Oggi nulla: le fa male la pancia

(ieri la nuca, l'altro ieri la nonna)

 

E allora una volta fece questo sogno dove una di noi in classe che non si faceva interrogare dall'ultimo banco veniva investita da un'auto, ed era chiaro per come la metteva che questo sogno era un modo di controllarla quando non poteva farlo davvero, e il morso non era impossibile da raggiungere. Visto che non poteva interrogarla allora lei doveva morire. Voleva che quello che nella prima poesia della prima sezione non era stato messo sotto venisse invece investito nella prima poesia della seconda sezione. Ma questo morso si trasformò in doppio rimorso nell'ultima poesia, dopo che era stata abbandonata l'aula dove stavamo anche noi delle prime sezioni, e c'erano invece sogni dove anche lui faceva il teppistello rubando una locomotiva in un pezzo di strada senza nome, salendo su un bus che portava non si da dove, e le false partenze, che poteva andarsene via solo sognando, erano per alleggerirlo della responsabilità, perché faceva finta: il suo piano era che sperava che prima o poi queste cose dei sogni, che non erano successe, si accumulassero fino a far succedere qualcosa di simile a loro, o di meglio. Ma noi non eravamo spariti, perché il primo morso del libro, i primi veicoli, erano associati a noi, e noi eravamo stati più bravi perché non volevamo salirci, come invece lui sì, su questi veicoli che ti portano via dai problemi, e preferivamo farci mettere sotto dalle auto, o schivarle, o farne di nuovi con il bidone del vetro come li volevamo noi senza stare a sognarli.
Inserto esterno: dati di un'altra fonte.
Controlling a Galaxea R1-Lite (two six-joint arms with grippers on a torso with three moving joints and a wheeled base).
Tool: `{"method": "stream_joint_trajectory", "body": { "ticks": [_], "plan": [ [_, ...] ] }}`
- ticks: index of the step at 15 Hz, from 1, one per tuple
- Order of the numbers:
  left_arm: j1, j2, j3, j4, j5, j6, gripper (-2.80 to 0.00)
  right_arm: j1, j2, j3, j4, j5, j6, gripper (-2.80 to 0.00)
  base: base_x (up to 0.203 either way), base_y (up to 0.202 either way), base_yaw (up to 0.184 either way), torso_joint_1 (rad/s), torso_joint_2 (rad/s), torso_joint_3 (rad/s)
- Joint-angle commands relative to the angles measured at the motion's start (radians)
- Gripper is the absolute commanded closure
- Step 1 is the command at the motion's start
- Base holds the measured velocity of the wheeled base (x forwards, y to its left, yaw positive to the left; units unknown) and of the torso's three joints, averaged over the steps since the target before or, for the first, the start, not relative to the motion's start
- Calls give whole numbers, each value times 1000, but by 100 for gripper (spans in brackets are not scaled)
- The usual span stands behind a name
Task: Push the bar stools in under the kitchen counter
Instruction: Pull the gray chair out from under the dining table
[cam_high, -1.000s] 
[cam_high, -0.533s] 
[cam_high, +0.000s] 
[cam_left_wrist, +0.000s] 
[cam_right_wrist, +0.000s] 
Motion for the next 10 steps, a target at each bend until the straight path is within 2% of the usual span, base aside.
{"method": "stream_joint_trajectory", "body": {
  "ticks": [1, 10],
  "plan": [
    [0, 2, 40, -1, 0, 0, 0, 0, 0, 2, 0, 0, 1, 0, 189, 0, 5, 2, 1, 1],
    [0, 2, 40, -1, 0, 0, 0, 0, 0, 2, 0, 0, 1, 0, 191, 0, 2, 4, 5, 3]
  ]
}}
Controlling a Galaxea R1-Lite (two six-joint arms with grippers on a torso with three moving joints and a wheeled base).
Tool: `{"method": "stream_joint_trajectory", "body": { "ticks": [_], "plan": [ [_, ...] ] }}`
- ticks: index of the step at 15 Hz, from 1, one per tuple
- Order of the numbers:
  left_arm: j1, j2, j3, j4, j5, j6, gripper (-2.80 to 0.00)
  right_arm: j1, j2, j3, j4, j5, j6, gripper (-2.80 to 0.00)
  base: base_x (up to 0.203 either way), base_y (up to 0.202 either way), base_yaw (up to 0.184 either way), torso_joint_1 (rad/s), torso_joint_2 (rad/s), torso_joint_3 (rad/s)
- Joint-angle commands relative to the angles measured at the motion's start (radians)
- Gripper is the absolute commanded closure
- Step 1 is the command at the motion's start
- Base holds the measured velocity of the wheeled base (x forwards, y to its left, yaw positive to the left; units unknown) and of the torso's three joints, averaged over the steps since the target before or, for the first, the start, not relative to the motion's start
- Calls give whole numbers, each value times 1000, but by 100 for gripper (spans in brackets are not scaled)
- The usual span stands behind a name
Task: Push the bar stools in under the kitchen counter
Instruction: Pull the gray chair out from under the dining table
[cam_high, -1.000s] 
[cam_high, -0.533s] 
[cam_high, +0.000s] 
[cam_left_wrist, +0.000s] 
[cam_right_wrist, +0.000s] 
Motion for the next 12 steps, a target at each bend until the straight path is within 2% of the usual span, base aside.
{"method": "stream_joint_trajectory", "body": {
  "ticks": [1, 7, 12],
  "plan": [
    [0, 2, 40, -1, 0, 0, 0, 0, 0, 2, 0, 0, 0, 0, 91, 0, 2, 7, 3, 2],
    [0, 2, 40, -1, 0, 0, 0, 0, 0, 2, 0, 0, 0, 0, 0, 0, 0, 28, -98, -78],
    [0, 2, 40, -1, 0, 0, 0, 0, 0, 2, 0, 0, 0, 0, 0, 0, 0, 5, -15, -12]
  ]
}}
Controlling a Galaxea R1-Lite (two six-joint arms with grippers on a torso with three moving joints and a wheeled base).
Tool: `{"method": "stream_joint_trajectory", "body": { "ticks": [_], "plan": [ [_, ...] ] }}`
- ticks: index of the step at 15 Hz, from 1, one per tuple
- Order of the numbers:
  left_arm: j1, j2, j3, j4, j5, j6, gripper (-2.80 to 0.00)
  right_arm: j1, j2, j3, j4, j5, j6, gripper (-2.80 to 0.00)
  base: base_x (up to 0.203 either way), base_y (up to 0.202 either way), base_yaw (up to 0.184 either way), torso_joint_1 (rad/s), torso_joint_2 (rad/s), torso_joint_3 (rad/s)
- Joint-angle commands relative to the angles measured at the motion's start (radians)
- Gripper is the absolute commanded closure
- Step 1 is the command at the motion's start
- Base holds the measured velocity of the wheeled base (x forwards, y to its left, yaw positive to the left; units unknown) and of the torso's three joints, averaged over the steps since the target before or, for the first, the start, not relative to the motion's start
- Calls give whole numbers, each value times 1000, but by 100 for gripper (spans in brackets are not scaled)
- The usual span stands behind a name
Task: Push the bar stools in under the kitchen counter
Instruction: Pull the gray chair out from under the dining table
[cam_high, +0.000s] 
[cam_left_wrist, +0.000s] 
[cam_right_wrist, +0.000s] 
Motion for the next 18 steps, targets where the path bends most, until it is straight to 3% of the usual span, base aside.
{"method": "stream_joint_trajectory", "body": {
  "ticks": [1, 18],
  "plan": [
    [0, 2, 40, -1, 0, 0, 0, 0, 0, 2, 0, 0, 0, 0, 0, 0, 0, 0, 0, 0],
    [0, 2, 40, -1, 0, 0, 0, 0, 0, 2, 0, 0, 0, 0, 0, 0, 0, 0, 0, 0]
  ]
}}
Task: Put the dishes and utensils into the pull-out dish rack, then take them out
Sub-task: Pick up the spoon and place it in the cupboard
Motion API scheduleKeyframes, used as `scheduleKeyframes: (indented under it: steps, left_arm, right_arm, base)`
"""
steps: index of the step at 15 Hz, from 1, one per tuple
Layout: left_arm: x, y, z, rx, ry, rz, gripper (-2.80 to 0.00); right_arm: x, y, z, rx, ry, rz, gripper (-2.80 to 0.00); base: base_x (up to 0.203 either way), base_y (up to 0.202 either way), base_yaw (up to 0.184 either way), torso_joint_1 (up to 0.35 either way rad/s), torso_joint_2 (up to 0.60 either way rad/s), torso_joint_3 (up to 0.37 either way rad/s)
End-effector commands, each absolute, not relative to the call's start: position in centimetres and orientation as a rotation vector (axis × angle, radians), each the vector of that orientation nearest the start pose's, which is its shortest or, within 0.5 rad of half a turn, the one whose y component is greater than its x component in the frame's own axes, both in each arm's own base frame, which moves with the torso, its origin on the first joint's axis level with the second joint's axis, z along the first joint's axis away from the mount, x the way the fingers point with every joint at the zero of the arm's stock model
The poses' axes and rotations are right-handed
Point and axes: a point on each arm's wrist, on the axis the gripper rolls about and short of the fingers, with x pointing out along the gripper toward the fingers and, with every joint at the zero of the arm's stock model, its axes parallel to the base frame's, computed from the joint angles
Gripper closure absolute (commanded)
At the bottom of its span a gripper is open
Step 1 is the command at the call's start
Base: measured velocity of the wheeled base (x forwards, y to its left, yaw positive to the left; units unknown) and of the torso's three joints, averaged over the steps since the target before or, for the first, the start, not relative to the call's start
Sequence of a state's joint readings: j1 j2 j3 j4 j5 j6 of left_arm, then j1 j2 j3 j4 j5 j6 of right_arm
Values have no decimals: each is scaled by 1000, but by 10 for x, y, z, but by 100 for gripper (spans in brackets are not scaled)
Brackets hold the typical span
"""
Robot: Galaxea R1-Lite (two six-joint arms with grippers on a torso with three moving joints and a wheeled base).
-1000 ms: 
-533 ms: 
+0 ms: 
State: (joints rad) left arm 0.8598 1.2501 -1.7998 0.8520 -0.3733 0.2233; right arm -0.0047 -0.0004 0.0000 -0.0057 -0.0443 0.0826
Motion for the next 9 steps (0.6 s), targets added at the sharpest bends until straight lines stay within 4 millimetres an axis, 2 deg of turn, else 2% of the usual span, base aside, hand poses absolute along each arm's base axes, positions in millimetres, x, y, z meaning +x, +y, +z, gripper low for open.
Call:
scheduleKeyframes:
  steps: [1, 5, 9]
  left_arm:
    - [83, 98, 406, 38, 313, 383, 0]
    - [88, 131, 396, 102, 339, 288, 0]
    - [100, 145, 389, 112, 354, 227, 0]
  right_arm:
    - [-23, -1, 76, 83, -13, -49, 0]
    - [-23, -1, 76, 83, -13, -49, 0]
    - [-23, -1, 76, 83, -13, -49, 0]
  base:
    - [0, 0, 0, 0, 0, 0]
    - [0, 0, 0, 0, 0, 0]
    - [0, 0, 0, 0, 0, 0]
Lui in una poesia aveva detto che un anello è uno zero zincato, ed era questo ci sembra il problema più grande, l'ostacolo maggiore nel suo modo di scrivere le cose, perché l'anello non gioca a fare lo zero, è invece una singola linea continua che si chiude su se stessa, e si capisce perché preferisce essere circolare che non ovale come lo 0, ma tondo come una O, che fa più rumore dello zero, ed è il rumore che noi facevamo e che a lui riusciva molto facile azzerare trasformandoci in cose che stavano sullo stesso piano dei suoi sogni. Ma non aveva immaginato che al suo morso noi avremmo risposto col rimorso; che una volta fatto di noi fantasmi avremmo infestato qualsiasi altra cosa lui avrebbe mai provato a scrivere.